→ WHAT IS EXPECTED:
This exercise asks for every line of the material that includes the word "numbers".

→ SOURCE MATERIAL:
-=-=-

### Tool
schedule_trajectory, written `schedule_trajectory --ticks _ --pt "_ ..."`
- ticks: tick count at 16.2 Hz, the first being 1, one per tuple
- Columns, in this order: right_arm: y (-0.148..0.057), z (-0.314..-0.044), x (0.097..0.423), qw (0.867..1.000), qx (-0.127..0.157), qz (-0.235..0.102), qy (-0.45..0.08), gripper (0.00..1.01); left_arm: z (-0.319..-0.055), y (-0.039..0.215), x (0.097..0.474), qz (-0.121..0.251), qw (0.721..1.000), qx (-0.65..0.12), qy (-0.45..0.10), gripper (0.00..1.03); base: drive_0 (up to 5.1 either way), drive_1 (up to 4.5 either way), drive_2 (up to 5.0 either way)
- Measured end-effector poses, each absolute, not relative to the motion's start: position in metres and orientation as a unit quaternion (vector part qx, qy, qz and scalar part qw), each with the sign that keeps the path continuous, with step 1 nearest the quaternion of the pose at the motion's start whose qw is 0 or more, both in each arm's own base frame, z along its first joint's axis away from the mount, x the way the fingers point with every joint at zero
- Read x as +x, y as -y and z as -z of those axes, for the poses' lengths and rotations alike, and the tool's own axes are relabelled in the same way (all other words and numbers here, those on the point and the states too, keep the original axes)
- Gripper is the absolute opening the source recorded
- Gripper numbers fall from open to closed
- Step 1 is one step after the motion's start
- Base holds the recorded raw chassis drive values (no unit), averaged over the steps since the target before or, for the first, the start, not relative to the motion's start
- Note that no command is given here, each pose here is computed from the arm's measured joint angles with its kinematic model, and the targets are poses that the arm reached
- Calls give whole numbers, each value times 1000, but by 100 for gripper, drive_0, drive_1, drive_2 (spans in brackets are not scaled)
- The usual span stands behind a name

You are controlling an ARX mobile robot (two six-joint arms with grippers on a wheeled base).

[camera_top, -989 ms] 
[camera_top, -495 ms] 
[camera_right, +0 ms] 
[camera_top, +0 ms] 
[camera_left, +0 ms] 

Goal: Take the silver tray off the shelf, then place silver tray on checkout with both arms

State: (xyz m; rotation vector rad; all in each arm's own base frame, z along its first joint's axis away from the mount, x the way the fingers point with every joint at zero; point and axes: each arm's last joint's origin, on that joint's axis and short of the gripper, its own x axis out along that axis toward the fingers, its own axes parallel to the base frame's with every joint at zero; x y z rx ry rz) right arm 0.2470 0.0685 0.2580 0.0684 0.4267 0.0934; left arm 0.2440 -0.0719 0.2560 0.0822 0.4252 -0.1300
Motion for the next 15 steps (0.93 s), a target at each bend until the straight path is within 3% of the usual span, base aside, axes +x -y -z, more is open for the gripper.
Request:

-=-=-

→ YOUR RESPONSE:
- Read x as +x, y as -y and z as -z of those axes, for the poses' lengths and rotations alike, and the tool's own axes are relabelled in the same way (all other words and numbers here, those on the point and the states too, keep the original axes)
- Gripper numbers fall from open to closed
- Calls give whole numbers, each value times 1000, but by 100 for gripper, drive_0, drive_1, drive_2 (spans in brackets are not scaled)

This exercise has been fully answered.